Anyone have any experience with this? I have not heard anything from Alpaca support in three or four days after giving them the above order info. TSLA is a highly liquid stock, I would not expect to see several seconds in order fullfillment delays.
Thanks for any help or insights.

@torobot The paper trading environment tries to simulate live trade execution but it is just a simulation. One paper trading behavior is the random application of ‘partial fills’. Partial fills are very real in live trading and is the reason they are included in paper trading. That is the reason this specific order took so long to fill. There were 6 partial fills required to fill the entire order (see below). Would this happen in live trading? Maybe, but as noted TSLA is a highly traded stock. The paper trading simulation rules don’t take liquidity into account and simply apply a randomizing function. This can create the opposite issue if, for example, one tries to buy 1,000,000 shares of a stock which only trades 500,000 shares on an average day. The simulation gladly fills those million shares which, in live trading, might not happen.

These are just a few of the limitations of the paper trading environment.

Transaction Time Side Symbol Order Status Avg Price Qty
2023-12-20T08:21:00.684911-08:00 buy TSLA new 0 0
2023-12-20T08:21:01.175435-08:00 buy TSLA partially_filled 257.8 27
2023-12-20T08:21:01.758957-08:00 buy TSLA partially_filled 257.8 314
2023-12-20T08:21:02.510773-08:00 buy TSLA partially_filled 257.80034 12
2023-12-20T08:21:03.171761-08:00 buy TSLA partially_filled 257.80058 9
2023-12-20T08:21:03.813284-08:00 buy TSLA partially_filled 257.800683 4
2023-12-20T08:21:04.339288-08:00 buy TSLA filled 257.800681 1

Thanks @Dan_Whitnable_Alpaca ! I thought that may be the case after doing more research.
With regard to slippage (actual order fill price vs. the current bid/ask for Market orders) - what is the simulation doing there to mimic live trading?
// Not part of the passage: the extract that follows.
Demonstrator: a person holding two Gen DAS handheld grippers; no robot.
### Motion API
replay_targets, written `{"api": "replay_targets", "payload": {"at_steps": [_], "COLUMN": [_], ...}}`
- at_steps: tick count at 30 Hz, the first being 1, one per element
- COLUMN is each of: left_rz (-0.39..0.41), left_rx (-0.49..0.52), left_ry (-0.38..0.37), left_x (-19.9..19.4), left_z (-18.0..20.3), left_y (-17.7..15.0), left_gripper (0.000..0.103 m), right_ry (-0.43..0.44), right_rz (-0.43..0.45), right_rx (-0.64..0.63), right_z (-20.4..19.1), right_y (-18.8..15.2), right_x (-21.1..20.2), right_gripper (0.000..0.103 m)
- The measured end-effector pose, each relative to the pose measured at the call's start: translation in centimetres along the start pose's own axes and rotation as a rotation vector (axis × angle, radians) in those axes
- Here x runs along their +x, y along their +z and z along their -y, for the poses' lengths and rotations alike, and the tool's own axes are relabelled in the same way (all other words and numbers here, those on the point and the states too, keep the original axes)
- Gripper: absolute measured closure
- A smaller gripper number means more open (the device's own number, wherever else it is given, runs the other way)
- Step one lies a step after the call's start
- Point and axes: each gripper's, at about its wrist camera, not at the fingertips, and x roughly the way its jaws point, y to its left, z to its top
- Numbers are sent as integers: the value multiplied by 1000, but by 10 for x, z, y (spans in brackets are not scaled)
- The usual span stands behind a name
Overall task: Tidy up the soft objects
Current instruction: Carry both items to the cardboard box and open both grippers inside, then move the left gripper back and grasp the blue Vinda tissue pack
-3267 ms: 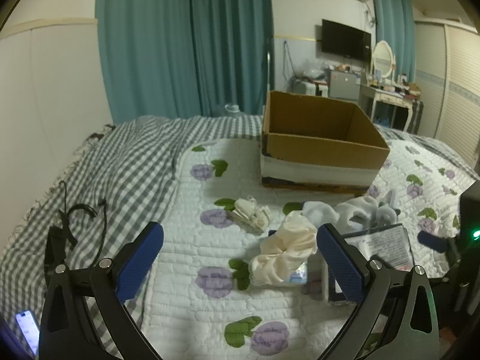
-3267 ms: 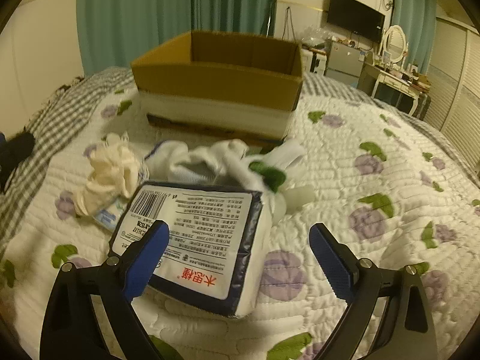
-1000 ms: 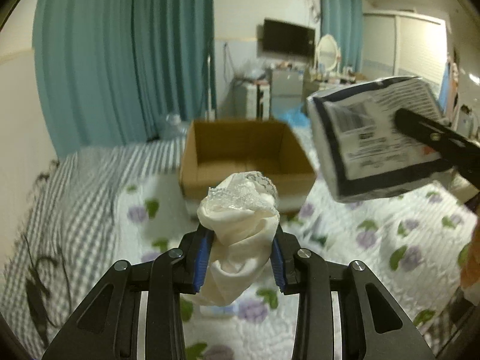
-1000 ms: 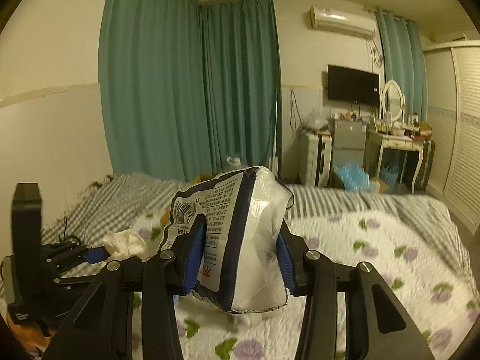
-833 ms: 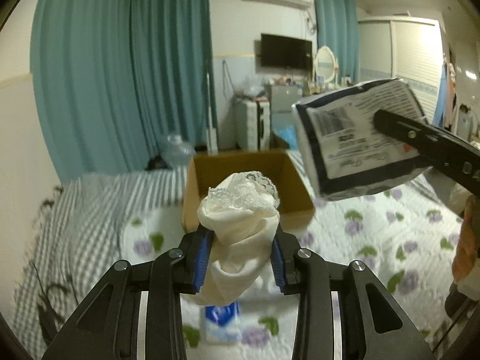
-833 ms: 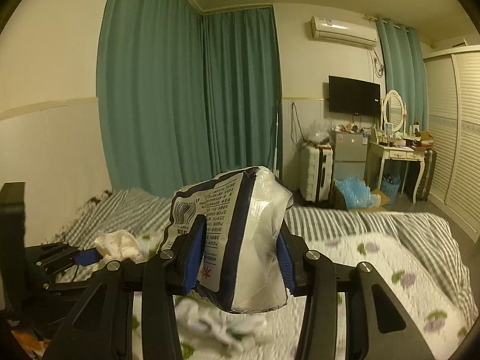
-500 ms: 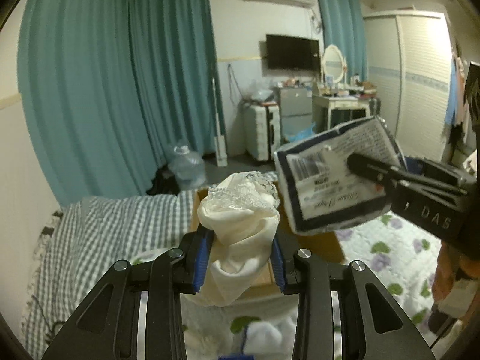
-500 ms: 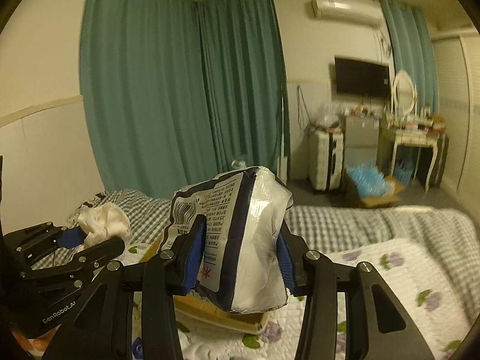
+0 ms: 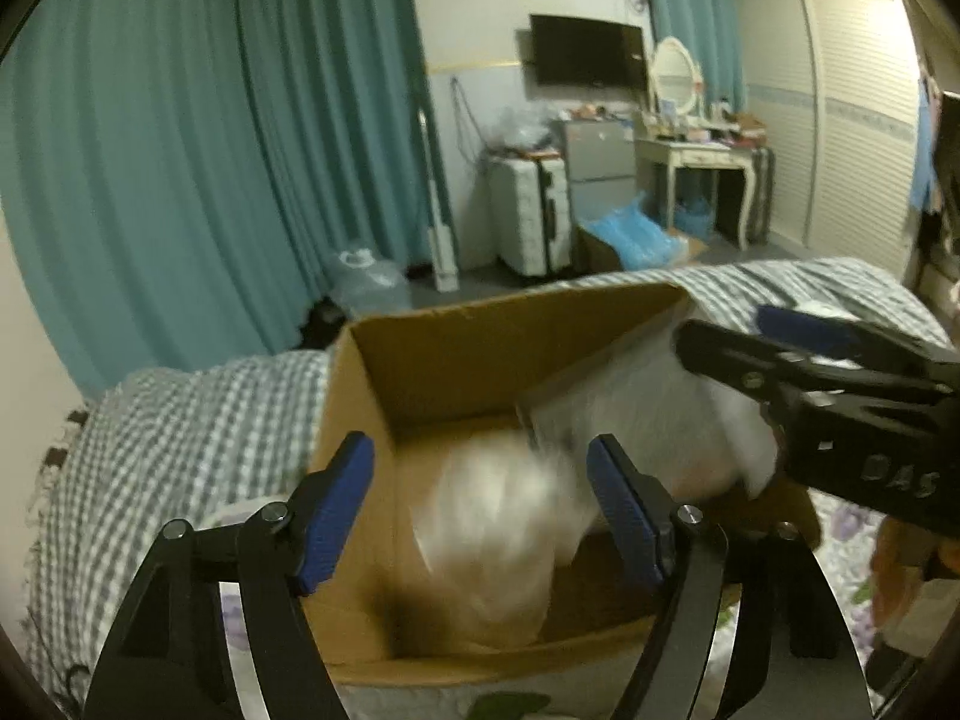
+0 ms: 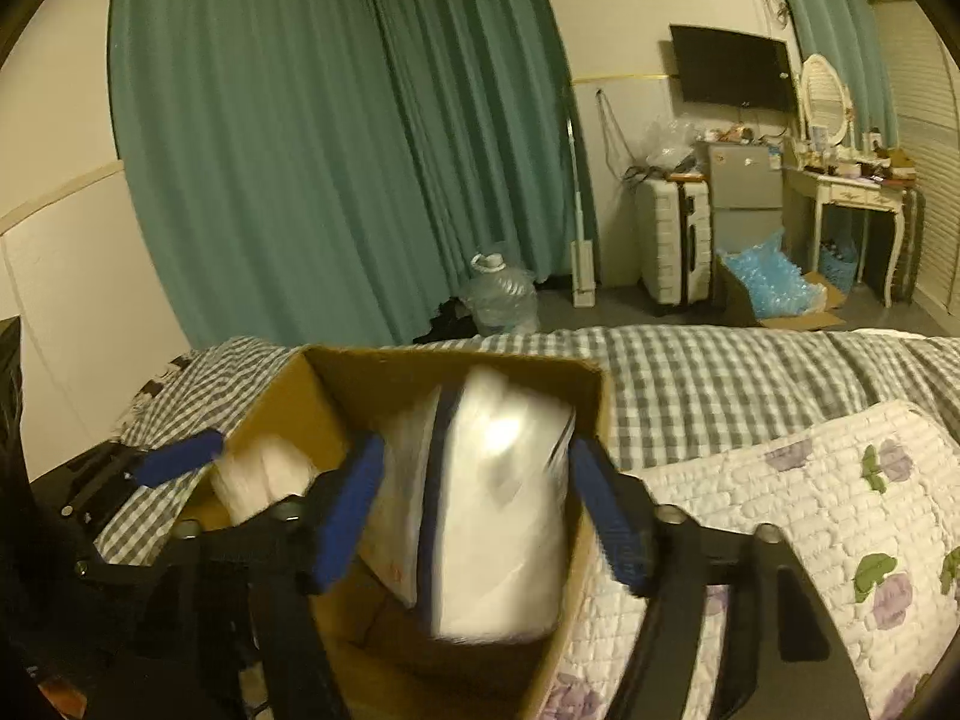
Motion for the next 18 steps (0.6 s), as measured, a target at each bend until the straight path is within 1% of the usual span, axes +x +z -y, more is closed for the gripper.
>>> {"api": "replay_targets", "payload": {"at_steps": [1,3,4,5,8,10,12,13,14,15,16,18], "left_rz": [-1,-7,-2,8,53,90,133,154,180,204,228,278], "left_rx": [-2,-19,-28,-36,-47,-53,-66,-70,-73,-73,-72,-71], "left_ry": [5,8,11,14,32,41,42,44,49,50,51,68], "left_x": [0,-2,-6,-12,-39,-61,-91,-105,-124,-140,-156,-188], "left_z": [-1,-6,-9,-12,-18,-22,-26,-27,-28,-30,-32,-34], "left_y": [1,3,4,5,11,16,22,25,27,29,30,32], "left_gripper": [28,28,28,28,28,28,28,28,28,26,19,17], "right_ry": [-8,-36,-51,-64,-89,-114,-116,-126,-145,-151,-154,-160], "right_rz": [6,24,34,48,98,136,173,190,215,235,253,282], "right_rx": [-1,-10,-17,-28,-64,-89,-112,-127,-146,-160,-173,-189], "right_z": [1,0,-2,-4,-17,-30,-43,-51,-60,-66,-74,-87], "right_y": [1,5,8,11,25,33,41,45,49,51,54,56], "right_x": [-3,-12,-18,-26,-56,-80,-107,-123,-140,-154,-170,-201], "right_gripper": [28,27,24,20,19,19,15,11,10,10,9,7]}}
I know this is difficult to simulate. In my application which is doing a lot of trading, slippage can have a drastic effect on the outcome and I am seeing a fair bit using the paper trading simulations.

@torobot Slippage is an interesting topic and can mean different things in different scenarios. Most typically, a ‘slippage’ factor is applied to a simulation, or expected return, because the simulation is filling orders at the latest (ie current) trade price. That of course is not realistic because 1) that was a trade which happened in the past and 2) one doesn’t know anything about that trade. Your trade almost certainly won’t fill at that price. A ‘slippage’ factor is therefore applied to each fill as an attempt to estimate what the order would have filled at.

Alpaca’s paper trading environment doesn’t rely on last trade prices to simulate fills. Alpaca uses the actual live quote prices. Market buy orders fill at the current ask price. Market sell orders fill at the current bid. This is very typical, and should be the expectation, of how a live order will fill. Since fill prices are not being ‘estimated’ by the last trade price no ‘slippage’ really needs to be applied to account for that.

Another reason for slippage is to account for how ones order impacts price. If one submitted an order to buy 1 million shares of a stock with low liquidity, the price may rise above the current ask. However, for most reasonable size orders for reasonably liquid stocks this is never an issue. Part of the reason is Alpaca orders generally execute off-exchange and do not directly interact with displayed orders and quotes. The market maker executing the orders will generally create liquidity to fill the order independent of other existing retail orders therefore one’s order does not impact price. In fact, they are typically required to fill orders at the existing quote.

What are you seeing which makes you feel “I am seeing a fair bit [of slippage] using the paper trading simulations”.